• ACTION ITEM:
The exercise asks you to copy every line below in which "round" appears.

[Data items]
------------
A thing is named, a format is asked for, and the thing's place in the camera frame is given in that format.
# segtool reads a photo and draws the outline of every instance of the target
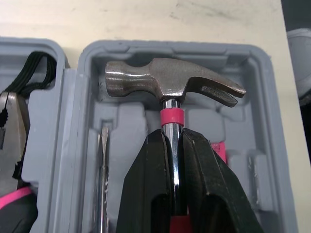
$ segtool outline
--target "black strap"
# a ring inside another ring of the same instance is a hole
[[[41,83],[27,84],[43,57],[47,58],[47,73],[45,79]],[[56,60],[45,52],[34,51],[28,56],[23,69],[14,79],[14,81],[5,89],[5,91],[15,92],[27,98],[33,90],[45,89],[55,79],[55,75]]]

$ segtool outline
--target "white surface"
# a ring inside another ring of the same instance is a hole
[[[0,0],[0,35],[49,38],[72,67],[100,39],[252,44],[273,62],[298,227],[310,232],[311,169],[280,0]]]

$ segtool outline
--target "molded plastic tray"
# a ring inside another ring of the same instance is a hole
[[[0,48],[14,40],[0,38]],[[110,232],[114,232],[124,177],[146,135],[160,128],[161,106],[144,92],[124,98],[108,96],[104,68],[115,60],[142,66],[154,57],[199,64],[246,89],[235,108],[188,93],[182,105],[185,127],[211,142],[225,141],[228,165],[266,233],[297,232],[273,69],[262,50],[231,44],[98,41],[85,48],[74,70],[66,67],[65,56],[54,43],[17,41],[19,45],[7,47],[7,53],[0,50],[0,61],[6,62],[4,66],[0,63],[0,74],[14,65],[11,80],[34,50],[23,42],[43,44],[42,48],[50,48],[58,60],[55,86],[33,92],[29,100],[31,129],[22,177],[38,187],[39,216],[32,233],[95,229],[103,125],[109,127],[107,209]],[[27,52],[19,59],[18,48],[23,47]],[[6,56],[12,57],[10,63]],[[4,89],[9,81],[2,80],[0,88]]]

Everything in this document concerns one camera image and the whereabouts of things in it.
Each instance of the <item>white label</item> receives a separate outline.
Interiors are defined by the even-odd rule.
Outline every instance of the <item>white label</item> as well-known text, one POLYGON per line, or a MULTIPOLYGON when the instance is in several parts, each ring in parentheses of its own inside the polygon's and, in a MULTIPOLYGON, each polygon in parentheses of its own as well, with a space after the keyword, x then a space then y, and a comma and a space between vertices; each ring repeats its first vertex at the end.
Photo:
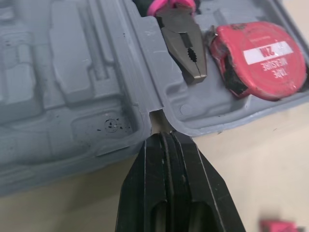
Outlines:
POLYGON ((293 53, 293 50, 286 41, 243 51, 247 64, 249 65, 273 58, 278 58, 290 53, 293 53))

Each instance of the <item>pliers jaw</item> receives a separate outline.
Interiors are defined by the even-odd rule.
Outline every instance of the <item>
------------
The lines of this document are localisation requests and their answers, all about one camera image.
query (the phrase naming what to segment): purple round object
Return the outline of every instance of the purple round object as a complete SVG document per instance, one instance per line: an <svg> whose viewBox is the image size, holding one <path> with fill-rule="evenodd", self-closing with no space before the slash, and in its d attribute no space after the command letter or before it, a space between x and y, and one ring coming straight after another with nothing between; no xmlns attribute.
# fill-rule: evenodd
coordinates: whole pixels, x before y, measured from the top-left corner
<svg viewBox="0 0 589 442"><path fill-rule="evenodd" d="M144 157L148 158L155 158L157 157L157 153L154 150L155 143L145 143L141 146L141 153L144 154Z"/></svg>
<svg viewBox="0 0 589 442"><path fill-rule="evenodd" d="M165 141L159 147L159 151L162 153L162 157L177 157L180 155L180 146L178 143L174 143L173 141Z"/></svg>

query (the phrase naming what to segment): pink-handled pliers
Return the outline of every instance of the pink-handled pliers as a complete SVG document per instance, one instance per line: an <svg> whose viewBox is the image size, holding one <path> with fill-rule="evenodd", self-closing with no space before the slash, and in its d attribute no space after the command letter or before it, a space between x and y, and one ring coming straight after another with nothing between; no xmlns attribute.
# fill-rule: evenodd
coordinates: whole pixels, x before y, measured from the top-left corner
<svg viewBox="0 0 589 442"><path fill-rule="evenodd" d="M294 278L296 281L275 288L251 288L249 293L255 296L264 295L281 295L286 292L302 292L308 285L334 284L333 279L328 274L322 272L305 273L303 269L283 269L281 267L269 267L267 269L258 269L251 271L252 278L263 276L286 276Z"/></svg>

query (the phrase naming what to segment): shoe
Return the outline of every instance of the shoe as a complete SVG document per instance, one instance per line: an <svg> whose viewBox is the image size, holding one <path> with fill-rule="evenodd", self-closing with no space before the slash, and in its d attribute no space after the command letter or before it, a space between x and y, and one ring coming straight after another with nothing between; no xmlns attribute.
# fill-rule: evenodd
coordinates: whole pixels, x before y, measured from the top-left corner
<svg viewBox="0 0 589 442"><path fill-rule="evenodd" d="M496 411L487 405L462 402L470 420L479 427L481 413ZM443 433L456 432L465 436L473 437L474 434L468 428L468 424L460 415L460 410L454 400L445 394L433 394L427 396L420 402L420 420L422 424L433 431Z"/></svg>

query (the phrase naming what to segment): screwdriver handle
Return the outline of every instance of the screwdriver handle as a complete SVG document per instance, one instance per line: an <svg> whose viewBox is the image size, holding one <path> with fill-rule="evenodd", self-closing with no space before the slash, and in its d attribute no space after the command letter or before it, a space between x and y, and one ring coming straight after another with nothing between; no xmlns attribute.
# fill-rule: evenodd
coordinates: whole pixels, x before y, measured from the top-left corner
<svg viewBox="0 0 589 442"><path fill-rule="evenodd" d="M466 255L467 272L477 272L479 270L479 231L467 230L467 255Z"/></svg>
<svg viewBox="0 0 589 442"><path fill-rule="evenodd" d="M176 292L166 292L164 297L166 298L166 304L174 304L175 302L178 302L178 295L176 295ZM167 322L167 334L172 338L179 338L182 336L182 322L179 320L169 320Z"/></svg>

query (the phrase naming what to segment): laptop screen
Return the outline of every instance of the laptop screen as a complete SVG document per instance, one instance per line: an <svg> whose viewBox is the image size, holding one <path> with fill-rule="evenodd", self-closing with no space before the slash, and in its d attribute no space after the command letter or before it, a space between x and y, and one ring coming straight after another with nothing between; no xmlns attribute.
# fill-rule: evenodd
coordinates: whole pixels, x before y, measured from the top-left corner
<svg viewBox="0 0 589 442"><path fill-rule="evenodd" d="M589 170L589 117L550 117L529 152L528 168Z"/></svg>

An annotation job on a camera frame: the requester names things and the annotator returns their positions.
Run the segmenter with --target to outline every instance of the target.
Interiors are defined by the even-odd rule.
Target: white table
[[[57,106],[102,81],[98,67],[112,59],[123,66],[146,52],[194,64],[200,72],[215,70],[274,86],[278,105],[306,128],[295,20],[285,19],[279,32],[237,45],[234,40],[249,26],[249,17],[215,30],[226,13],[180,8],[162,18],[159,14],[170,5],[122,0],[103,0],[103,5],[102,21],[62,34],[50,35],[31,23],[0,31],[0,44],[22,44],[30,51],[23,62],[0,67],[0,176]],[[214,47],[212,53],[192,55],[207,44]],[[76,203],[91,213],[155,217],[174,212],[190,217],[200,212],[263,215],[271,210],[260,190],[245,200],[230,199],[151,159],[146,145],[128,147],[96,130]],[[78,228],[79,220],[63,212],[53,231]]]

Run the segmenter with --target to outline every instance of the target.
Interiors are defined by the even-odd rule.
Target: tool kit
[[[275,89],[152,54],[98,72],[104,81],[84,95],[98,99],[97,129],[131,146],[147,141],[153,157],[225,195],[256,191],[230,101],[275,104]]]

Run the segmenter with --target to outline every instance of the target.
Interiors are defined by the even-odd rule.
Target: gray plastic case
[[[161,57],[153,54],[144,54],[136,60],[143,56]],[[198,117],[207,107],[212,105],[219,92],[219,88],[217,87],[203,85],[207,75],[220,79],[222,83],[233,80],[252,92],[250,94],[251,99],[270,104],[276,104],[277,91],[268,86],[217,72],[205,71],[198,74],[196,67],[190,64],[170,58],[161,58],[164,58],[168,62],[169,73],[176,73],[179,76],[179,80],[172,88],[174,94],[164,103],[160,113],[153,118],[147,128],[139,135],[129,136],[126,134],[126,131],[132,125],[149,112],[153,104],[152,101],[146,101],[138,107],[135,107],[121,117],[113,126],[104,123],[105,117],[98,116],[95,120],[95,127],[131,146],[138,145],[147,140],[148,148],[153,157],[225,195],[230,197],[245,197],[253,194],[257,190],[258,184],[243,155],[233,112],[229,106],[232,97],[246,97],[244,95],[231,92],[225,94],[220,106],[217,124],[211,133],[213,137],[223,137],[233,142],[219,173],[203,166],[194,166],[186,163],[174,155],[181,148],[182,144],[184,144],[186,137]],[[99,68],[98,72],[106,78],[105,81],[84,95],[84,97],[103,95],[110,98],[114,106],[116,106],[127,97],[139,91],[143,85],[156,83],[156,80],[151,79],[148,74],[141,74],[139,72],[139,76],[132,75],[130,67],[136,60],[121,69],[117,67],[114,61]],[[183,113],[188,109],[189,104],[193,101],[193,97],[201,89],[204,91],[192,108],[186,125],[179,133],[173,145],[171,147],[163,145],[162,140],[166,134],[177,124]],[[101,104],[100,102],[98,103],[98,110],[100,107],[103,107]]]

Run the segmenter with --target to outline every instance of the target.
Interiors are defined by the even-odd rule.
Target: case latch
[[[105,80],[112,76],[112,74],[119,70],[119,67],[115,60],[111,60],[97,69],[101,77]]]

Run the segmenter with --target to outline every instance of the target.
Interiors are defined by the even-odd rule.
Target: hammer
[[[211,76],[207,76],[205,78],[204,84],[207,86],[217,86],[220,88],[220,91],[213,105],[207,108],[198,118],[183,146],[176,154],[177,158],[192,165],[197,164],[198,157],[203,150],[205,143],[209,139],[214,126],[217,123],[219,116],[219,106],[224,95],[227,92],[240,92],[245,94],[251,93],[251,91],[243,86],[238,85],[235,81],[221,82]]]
------------
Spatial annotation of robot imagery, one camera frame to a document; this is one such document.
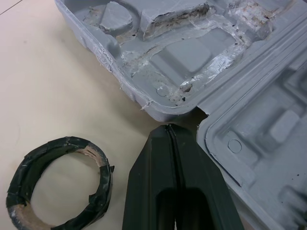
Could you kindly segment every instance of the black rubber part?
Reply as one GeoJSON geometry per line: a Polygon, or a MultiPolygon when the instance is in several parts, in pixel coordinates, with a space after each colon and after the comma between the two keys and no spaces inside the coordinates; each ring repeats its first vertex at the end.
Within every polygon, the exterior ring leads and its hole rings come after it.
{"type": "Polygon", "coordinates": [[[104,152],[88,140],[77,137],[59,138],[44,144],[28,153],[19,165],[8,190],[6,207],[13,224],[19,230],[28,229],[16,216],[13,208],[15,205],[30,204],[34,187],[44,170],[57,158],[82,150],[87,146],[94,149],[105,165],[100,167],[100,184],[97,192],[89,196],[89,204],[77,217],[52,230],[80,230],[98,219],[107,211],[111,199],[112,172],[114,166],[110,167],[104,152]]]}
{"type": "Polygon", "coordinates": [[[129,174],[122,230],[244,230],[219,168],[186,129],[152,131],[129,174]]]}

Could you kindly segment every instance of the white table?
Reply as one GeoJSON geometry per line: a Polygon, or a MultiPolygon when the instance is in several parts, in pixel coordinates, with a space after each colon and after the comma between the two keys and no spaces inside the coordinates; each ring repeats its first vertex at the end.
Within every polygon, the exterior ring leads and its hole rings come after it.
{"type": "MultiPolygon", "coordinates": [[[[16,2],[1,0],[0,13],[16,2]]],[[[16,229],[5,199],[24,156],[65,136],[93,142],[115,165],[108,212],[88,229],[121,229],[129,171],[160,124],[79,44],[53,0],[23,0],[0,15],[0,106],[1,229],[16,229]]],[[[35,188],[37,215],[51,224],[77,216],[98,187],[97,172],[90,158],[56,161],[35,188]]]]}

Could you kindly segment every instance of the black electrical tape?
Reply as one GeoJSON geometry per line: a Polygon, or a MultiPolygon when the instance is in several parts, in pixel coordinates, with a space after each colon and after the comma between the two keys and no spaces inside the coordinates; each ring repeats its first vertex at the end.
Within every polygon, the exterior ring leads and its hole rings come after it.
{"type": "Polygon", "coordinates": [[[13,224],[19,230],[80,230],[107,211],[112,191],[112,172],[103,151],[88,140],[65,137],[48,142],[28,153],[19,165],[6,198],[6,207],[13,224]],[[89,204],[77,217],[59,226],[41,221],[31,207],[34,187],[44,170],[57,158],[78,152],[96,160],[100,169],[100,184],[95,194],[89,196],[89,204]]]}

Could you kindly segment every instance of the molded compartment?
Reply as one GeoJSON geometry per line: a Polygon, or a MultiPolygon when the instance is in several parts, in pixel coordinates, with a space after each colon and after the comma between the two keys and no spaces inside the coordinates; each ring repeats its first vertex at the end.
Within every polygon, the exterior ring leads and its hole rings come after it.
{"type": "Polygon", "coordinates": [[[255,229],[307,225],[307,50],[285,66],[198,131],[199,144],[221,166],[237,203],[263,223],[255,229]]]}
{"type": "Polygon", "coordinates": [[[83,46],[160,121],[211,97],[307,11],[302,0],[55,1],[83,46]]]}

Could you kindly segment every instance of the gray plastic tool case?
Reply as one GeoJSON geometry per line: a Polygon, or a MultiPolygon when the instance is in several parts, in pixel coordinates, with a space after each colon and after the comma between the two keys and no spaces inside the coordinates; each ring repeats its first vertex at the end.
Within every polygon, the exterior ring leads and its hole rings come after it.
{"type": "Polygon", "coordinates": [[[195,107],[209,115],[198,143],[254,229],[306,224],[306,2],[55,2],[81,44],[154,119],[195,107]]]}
------------
• SOLUTION TO THIS PROBLEM:
query (the phrase naming what to segment): purple round object
Return the outline of every instance of the purple round object as a complete SVG document per instance, one instance per line: an <svg> whose viewBox is the image size, holding one <path> with fill-rule="evenodd", self-closing with no space before the slash, and in its d attribute no space after the command letter or before it, a space between x and y, and one ring coming straight after another with nothing between; no xmlns attribute.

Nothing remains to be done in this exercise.